Our operating activities provided approximately $1.9 in cash flow during the six
months ended June 30, 2021, compared with cash used of approximately $3.6
million in the same period in 2020. The cash provided in the 2021 period was the
result of our net loss increased by noncash expenses, partially offset by
working capital used in the reduction of liabilities. The cash used in the 2020
period was primarily the result of increased investment in working capital; in
particular, we made a $2.0 million prepayment to a partner that was expensed
over the balance of the year.



                                       16




We used insignificant amounts in investing activities in both the six months ended June 30, 2021 and 2020. These investments related to purchases of equipment as well as investments related to the expansion of our network capabilities in our patient engagement solution.





Our financing activities provided $71.8 million in the six months ended June 30,
2021, compared with cash used of approximately $1.1 million in the same period
in 2020. We raised $70.7 million in a public offering of our common stock as
well as generated $2.7 million from the issuance of shares related to the
exercise of stock options. These were partially offset by the payment of $1.6 in
earnout payments from a previous acquisition. We have no remaining earnout
payments due in the future. Financing activities used approximately $1.3 million
related to earnout payments from a previous acquisition, offset by $0.3 million
from the issuance of shares related to the exercise of stock options.



We do not anticipate the need to raise additional capital in the short or long
term for operating purposes or to fund our growth plans. We are focused on
growing our revenue, channel and partner network. However, as a company in a
market that is active with merger and acquisition activity, we may have
opportunities, such as for acquisitions or strategic partner relationships,
which may require additional capital. We will assess these opportunities as they
arise with the view of maximizing shareholder value.



Critical Accounting Policies



In December 2001, the SEC requested that all registrants list their most
"critical accounting polices" in the Management Discussion and Analysis. The SEC
indicated that a "critical accounting policy" is one which is both important to
the portrayal of a company's financial condition and results, and requires
management's most difficult, subjective or complex judgments, often as a result
of the need to make estimates about the effect of matters that are inherently
uncertain. Our accounting policies are discussed in the footnotes to our
financial statements included in our annual report on Form 10-K for the year
ended December 31, 2020; however, we consider our critical accounting policies
to be those related to determining the amount of revenue to be billed, the
timing of revenue recognition, calculation of revenue share expense, stock-based
compensation, capitalization and related amortization of intangible assets,
impairment of assets, and the fair value of liabilities.

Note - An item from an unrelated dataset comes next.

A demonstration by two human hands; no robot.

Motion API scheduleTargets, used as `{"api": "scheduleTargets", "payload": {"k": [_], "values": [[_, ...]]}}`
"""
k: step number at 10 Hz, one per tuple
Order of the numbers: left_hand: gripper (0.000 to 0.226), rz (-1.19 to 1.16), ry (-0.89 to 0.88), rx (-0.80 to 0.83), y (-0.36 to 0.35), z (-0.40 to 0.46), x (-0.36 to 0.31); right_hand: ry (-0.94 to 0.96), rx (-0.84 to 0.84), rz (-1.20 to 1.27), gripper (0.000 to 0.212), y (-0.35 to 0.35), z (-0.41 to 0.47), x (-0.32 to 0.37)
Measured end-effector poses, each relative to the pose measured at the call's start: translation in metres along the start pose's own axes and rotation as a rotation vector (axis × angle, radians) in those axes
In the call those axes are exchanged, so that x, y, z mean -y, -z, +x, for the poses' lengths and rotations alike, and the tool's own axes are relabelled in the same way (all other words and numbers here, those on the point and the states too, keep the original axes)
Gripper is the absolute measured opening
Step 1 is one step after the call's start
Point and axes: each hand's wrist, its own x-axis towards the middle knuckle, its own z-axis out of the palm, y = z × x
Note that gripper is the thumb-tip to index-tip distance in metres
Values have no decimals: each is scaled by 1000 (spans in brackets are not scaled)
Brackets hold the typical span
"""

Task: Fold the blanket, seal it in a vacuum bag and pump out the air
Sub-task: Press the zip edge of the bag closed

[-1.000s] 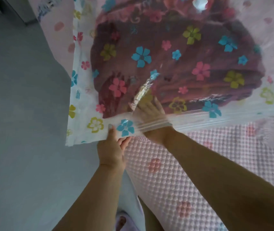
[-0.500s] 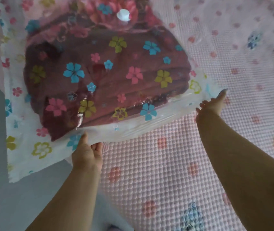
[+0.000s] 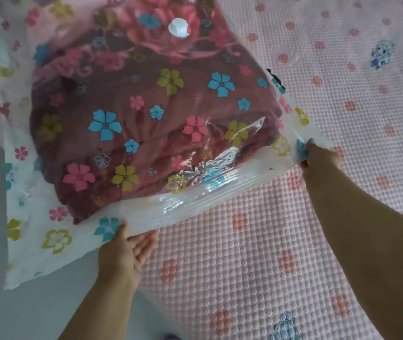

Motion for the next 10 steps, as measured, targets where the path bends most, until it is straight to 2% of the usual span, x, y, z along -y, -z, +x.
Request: {"api": "scheduleTargets", "payload": {"k": [1,2,3,4,5,6,7,8,9,10], "values": [[55,603,-40,58,-3,-18,-18,-11,-233,-237,34,-7,-27,27],[46,944,-789,-72,-23,-34,-65,391,-515,-393,37,-22,-54,53],[34,1007,-1296,-326,-60,-42,-121,813,-270,-485,37,-66,-95,85],[53,1223,-1281,-422,-91,-16,-167,992,65,-720,53,-123,-116,119],[66,1494,-1072,-396,-99,22,-186,1105,232,-962,62,-166,-113,136],[69,1555,-994,-315,-100,49,-169,1085,297,-1151,64,-186,-100,119],[69,1575,-1069,-323,-98,56,-160,1103,292,-1164,67,-192,-87,106],[75,1502,-1129,-486,-86,63,-181,1079,140,-1088,89,-199,-72,130],[82,1464,-936,-556,-74,75,-197,822,46,-1119,110,-203,-45,146],[81,1485,-894,-414,-79,81,-192,513,-13,-991,111,-199,-26,143]]}}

Recently Issued Accounting Pronouncements





In December 2019, the FASB issued ASU No. 2019-12, Income Taxes (Topic 740):
Simplifying the Accounting for Income Taxes. ASU 2019-12 is intended to improve
consistent application and simplify the accounting for income taxes. ASU 2019-12
removes certain exceptions to the general principles in Topic 740 and clarifies
and amends existing guidance. ASU 2019-12 was effective for annual and interim
reporting periods beginning after December 12, 2020, with early adoption
permitted. The adoption of this standard did not have a material effect on our
financial position, results of operations, or cash flows.



Off Balance Sheet Arrangements

As of June 30, 2021, there were no off-balance sheet arrangements.